> [WORK ITEM]
Repeat exactly the lines below that lie between the line with "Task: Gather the" and the line with "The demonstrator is", counting both of those lines as part of the answer.

> [ENTRIES SHOWN]
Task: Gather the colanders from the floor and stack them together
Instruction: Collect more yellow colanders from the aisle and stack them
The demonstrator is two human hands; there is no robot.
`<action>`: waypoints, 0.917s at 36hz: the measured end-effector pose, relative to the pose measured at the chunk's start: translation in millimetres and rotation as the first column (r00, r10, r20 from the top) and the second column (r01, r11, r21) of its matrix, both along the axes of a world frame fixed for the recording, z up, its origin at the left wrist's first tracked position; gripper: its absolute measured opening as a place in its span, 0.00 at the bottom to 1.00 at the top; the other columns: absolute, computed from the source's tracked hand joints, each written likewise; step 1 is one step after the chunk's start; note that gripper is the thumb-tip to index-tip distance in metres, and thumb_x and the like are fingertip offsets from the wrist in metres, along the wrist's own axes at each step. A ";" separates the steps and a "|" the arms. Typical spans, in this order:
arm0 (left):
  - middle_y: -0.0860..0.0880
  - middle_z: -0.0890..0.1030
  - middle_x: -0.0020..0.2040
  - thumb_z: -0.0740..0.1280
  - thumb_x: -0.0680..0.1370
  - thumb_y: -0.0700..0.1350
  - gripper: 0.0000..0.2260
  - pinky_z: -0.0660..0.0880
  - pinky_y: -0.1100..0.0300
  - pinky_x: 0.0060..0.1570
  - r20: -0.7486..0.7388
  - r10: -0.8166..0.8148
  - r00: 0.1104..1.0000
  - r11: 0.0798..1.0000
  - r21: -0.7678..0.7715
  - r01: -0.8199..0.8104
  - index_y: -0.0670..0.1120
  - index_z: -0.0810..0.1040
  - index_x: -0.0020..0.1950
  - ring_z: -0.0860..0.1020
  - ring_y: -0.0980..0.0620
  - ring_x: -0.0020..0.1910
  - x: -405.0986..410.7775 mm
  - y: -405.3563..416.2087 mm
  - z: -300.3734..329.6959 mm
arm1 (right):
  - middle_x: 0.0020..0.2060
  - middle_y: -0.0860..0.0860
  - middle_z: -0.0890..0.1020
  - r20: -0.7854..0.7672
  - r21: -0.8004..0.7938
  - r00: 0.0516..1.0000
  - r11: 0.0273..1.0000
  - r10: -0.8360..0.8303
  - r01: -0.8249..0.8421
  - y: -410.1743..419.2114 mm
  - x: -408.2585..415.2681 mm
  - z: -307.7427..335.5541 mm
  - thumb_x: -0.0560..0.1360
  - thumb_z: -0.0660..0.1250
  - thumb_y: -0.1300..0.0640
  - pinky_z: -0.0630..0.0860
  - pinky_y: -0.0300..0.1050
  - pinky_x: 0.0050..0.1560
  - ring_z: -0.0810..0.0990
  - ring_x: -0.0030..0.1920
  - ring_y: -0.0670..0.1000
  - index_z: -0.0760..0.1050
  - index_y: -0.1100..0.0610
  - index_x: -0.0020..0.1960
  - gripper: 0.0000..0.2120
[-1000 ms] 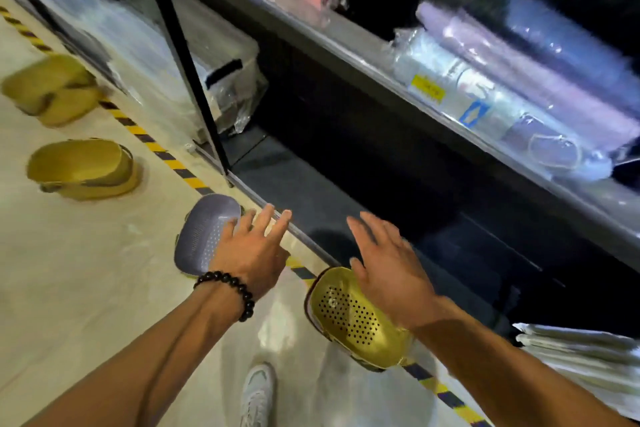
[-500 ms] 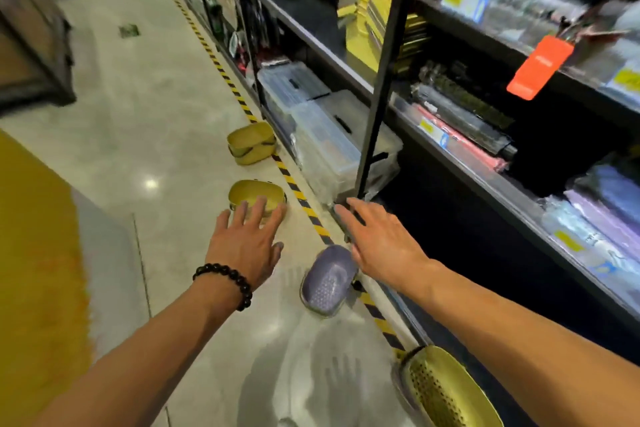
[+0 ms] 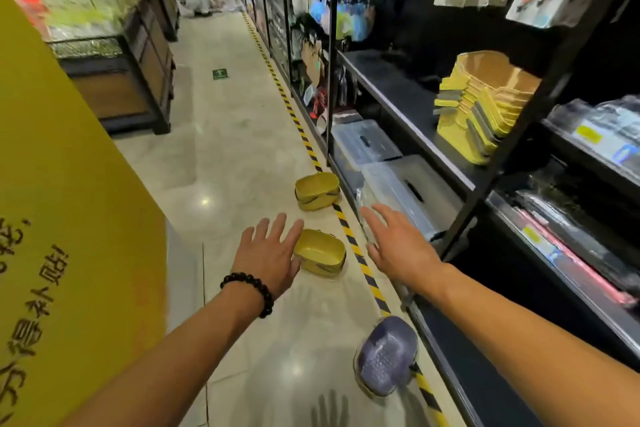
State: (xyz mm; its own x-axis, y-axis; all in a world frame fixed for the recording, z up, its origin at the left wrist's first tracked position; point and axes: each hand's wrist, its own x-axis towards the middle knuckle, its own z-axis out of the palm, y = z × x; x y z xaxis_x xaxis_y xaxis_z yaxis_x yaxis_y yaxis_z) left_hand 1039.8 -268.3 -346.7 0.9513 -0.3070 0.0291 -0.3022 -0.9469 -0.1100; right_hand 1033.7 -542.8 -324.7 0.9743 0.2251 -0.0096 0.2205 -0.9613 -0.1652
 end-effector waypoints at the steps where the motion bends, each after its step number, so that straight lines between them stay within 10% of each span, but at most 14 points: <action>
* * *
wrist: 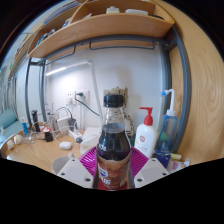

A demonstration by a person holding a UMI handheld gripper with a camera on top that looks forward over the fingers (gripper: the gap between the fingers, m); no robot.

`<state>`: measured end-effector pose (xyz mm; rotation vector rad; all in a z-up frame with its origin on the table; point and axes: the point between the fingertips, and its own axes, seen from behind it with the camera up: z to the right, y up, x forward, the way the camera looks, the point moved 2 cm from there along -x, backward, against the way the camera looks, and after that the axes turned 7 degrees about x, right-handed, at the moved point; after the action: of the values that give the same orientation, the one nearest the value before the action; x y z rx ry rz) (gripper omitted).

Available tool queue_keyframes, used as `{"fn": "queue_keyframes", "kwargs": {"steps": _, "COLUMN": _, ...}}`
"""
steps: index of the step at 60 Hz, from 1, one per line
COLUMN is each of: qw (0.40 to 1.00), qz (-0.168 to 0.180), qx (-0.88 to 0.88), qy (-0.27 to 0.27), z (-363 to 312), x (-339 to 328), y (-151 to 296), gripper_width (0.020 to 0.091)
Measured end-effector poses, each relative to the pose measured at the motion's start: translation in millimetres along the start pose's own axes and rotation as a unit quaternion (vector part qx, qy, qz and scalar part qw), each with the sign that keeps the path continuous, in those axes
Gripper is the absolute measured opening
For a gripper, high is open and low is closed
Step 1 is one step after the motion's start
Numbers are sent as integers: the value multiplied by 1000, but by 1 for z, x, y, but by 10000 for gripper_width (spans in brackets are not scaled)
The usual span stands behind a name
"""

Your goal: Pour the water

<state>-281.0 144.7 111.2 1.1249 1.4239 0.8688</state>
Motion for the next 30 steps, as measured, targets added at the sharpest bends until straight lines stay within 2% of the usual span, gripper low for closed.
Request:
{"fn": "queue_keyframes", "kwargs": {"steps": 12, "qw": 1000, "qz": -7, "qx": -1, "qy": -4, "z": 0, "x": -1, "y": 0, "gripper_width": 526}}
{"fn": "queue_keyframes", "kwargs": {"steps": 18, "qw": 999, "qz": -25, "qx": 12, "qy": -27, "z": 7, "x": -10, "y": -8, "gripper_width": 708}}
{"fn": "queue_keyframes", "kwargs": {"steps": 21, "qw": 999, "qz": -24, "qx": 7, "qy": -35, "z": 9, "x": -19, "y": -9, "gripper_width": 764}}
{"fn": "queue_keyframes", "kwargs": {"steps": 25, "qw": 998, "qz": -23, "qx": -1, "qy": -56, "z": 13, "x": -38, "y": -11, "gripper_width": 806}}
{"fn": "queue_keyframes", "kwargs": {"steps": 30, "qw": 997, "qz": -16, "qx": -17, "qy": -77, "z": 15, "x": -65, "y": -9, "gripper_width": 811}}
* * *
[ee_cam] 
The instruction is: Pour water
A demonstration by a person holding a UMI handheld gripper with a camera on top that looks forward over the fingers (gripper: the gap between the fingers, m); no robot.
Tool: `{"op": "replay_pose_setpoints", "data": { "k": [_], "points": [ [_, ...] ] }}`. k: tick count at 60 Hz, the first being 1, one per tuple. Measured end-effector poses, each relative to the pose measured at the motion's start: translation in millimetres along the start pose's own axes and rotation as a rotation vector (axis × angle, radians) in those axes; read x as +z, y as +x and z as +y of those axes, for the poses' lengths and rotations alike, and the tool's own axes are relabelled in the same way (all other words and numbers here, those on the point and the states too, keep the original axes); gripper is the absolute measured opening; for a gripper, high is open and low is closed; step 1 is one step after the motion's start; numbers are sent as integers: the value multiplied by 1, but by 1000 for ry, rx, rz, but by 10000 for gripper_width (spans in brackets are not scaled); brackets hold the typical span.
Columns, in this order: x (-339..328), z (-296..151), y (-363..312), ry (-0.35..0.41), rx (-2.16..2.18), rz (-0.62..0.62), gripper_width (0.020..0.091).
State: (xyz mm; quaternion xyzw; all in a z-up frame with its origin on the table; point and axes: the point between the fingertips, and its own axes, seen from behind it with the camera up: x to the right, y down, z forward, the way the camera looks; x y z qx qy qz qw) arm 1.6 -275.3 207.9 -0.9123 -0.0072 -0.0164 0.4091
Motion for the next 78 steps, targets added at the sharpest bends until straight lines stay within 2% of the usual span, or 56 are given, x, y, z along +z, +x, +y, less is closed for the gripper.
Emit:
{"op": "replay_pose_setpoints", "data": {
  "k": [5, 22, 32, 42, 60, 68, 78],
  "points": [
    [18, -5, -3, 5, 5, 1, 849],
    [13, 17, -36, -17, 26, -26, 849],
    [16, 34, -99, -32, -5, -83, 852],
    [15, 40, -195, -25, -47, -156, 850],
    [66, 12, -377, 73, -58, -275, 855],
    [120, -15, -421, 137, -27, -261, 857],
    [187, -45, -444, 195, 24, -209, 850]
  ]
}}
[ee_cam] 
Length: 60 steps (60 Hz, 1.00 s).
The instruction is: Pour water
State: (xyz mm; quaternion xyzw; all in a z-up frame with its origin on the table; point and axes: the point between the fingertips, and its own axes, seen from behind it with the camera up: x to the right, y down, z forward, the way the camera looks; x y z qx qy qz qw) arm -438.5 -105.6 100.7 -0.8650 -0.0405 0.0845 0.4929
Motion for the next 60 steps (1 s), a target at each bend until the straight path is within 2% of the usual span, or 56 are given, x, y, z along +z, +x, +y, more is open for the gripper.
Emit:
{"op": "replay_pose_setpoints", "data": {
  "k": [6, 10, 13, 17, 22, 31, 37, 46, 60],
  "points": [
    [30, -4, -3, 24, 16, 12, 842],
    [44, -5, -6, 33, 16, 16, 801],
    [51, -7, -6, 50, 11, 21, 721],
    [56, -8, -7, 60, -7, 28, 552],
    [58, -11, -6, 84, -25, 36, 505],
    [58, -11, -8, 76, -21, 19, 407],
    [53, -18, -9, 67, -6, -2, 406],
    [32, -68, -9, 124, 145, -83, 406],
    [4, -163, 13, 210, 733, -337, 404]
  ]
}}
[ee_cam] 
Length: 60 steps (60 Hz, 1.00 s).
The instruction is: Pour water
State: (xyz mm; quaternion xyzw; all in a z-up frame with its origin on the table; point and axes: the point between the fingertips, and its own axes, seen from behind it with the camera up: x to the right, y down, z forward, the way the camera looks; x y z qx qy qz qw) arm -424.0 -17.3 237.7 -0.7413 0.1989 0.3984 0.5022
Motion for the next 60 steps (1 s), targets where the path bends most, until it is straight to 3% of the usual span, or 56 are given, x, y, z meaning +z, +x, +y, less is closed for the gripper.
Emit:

> [SOLVED EXERCISE]
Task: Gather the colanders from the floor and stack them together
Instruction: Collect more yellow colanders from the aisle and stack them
The demonstrator is two human hands; there is no robot.

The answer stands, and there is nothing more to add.